▶ [Goal of the exercise] Beneath this line is the data. Output exactly the lines from the line with "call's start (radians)" to the line with "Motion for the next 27", both ends included, and nothing more.
== Records to process ==
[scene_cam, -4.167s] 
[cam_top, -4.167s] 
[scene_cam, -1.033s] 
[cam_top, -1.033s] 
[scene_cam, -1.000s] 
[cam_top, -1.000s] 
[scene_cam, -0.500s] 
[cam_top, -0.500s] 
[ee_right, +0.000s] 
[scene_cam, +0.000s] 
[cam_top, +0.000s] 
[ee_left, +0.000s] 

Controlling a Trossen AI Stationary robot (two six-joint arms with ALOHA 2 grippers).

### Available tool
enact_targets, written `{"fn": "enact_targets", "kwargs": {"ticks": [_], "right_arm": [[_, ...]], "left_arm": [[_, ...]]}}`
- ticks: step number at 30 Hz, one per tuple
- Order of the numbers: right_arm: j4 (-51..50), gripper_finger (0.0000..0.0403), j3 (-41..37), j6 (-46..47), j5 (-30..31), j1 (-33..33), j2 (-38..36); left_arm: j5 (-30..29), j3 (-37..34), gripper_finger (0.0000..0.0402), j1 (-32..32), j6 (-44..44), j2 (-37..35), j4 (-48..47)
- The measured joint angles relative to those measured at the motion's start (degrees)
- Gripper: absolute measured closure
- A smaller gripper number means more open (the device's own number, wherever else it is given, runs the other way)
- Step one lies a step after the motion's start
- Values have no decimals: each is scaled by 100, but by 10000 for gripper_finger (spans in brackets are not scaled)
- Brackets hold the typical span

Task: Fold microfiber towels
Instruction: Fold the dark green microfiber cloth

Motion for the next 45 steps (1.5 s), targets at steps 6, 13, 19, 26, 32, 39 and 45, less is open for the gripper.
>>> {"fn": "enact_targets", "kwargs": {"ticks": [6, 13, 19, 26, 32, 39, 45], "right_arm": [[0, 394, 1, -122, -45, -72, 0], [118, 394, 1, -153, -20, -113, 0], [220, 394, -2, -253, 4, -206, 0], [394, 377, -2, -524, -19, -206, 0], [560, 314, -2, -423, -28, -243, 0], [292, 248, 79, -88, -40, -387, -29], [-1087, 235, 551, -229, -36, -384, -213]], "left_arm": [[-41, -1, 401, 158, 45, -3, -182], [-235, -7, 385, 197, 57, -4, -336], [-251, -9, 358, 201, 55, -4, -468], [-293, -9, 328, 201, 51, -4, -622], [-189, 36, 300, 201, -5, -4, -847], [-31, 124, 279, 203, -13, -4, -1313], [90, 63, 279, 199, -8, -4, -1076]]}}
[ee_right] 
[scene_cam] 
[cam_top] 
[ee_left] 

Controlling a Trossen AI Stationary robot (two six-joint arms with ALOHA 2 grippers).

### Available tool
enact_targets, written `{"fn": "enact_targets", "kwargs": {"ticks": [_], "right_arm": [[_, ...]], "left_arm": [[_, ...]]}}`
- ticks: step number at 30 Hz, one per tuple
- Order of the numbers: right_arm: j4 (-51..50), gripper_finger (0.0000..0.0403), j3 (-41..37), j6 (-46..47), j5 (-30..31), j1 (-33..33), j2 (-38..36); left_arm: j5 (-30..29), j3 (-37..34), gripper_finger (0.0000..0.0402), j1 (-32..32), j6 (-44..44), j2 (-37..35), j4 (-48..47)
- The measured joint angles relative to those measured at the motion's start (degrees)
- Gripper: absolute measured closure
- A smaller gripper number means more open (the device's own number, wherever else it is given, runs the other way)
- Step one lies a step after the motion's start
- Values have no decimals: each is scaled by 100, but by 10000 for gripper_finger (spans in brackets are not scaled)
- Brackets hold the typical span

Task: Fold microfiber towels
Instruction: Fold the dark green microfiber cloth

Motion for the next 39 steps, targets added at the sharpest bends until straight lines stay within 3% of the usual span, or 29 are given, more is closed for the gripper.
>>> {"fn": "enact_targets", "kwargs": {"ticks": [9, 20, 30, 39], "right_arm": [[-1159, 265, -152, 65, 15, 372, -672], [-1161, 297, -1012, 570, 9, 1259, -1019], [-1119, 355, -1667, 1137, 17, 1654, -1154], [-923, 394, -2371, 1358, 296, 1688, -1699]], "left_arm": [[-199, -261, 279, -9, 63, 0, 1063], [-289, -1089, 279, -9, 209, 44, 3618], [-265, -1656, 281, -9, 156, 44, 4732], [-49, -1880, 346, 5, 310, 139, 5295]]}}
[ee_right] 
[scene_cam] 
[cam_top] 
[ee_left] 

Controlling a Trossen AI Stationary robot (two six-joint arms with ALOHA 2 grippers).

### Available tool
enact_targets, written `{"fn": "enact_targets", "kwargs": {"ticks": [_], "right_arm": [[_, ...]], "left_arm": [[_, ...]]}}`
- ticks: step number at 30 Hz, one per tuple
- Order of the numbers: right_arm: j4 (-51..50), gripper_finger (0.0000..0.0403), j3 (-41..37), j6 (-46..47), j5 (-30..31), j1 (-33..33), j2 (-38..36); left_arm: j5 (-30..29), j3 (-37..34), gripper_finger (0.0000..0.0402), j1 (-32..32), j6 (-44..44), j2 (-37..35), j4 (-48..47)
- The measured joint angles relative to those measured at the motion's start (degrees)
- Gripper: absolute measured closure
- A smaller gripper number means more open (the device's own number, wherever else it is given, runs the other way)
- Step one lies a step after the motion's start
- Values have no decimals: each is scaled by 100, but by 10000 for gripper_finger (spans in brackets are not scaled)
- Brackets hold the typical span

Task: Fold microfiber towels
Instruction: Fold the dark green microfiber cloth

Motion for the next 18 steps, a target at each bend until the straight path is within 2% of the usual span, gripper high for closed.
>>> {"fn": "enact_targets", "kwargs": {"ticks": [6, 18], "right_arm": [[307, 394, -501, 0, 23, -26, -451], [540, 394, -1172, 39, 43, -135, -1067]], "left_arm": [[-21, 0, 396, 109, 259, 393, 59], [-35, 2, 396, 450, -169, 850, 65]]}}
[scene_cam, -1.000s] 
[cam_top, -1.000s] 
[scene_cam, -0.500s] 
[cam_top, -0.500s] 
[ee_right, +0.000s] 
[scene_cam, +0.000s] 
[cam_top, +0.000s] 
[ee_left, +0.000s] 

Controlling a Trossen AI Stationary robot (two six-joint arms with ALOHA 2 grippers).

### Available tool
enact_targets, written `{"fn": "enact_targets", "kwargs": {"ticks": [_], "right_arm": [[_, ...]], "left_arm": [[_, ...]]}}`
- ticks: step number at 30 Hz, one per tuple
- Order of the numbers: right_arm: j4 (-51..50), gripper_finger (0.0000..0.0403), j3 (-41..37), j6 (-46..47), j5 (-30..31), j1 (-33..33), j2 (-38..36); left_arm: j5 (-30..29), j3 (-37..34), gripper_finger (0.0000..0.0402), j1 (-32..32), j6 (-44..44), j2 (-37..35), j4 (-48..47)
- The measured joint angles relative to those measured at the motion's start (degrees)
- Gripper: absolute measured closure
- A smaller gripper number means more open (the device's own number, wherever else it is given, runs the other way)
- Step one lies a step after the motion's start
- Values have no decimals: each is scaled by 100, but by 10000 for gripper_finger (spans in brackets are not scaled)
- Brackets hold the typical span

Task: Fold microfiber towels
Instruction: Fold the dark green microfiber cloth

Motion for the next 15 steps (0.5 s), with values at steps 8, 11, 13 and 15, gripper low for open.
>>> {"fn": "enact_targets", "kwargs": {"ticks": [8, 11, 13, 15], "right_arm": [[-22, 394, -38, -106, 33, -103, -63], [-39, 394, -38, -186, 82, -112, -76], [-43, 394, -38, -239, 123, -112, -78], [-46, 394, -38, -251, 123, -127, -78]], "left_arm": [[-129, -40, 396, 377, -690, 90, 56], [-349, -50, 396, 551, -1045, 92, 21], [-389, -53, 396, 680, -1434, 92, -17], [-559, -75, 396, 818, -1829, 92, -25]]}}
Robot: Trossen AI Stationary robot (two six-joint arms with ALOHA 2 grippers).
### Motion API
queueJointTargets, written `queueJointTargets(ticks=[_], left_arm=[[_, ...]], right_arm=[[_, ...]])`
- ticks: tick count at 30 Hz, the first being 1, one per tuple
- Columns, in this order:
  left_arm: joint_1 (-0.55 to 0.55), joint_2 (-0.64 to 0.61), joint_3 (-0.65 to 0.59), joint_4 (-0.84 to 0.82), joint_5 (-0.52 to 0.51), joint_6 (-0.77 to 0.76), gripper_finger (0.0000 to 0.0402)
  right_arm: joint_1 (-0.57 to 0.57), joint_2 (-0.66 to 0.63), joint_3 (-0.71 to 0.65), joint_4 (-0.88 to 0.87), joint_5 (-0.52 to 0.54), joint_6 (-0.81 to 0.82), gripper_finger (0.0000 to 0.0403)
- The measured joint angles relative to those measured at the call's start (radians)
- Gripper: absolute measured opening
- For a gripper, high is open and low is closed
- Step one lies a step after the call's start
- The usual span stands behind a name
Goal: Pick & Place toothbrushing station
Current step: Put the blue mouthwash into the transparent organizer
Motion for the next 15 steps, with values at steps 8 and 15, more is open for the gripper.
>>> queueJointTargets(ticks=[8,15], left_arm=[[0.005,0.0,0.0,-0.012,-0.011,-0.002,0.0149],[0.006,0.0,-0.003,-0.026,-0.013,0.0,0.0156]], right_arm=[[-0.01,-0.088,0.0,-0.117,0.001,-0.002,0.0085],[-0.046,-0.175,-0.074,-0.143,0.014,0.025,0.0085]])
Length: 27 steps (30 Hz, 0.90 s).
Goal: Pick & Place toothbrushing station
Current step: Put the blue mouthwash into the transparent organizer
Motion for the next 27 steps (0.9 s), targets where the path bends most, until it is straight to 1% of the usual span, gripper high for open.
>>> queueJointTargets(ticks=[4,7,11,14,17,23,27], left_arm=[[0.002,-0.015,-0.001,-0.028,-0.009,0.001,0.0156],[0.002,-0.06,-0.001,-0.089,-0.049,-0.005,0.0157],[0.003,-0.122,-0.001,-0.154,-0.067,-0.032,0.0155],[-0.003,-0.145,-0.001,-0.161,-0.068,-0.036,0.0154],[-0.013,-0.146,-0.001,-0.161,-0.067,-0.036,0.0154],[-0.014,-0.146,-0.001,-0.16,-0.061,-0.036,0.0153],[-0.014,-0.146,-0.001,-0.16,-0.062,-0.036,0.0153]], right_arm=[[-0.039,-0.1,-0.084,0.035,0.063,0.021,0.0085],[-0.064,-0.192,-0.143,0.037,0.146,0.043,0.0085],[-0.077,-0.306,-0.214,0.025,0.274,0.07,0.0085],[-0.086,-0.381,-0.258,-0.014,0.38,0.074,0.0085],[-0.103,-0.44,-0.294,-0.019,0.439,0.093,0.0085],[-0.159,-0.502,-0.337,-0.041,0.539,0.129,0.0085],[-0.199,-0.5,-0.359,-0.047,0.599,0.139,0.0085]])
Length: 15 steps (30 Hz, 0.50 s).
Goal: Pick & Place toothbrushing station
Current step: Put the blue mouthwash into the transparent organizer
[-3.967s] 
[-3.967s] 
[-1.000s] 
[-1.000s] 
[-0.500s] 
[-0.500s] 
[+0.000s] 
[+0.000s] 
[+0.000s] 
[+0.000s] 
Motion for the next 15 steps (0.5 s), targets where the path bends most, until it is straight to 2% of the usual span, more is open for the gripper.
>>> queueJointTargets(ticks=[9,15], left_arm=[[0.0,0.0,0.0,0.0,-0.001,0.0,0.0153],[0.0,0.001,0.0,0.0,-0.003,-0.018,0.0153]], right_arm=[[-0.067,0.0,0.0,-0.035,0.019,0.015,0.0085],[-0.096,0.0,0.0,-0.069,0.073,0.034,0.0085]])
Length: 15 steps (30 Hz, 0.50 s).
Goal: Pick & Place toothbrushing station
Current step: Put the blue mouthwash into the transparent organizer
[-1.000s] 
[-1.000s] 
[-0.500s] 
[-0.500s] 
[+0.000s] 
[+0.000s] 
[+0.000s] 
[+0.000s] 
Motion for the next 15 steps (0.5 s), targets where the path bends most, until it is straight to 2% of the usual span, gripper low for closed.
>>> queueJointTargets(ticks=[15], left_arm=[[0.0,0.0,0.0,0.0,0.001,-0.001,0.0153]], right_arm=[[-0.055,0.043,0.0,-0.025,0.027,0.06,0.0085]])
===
▶ [Task answer]
- The measured joint angles relative to those measured at the call's start (radians)
- Gripper: absolute measured opening
- For a gripper, high is open and low is closed
- Step one lies a step after the call's start
- The usual span stands behind a name
Goal: Pick & Place toothbrushing station
Current step: Put the blue mouthwash into the transparent organizer
Motion for the next 15 steps, with values at steps 8 and 15, more is open for the gripper.
>>> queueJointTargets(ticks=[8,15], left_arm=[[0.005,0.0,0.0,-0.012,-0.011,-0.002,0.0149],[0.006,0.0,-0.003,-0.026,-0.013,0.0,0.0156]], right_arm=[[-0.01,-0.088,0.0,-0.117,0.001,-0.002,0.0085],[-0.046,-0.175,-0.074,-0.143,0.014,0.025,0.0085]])
Length: 27 steps (30 Hz, 0.90 s).
Goal: Pick & Place toothbrushing station
Current step: Put the blue mouthwash into the transparent organizer
Motion for the next 27 steps (0.9 s), targets where the path bends most, until it is straight to 1% of the usual span, gripper high for open.

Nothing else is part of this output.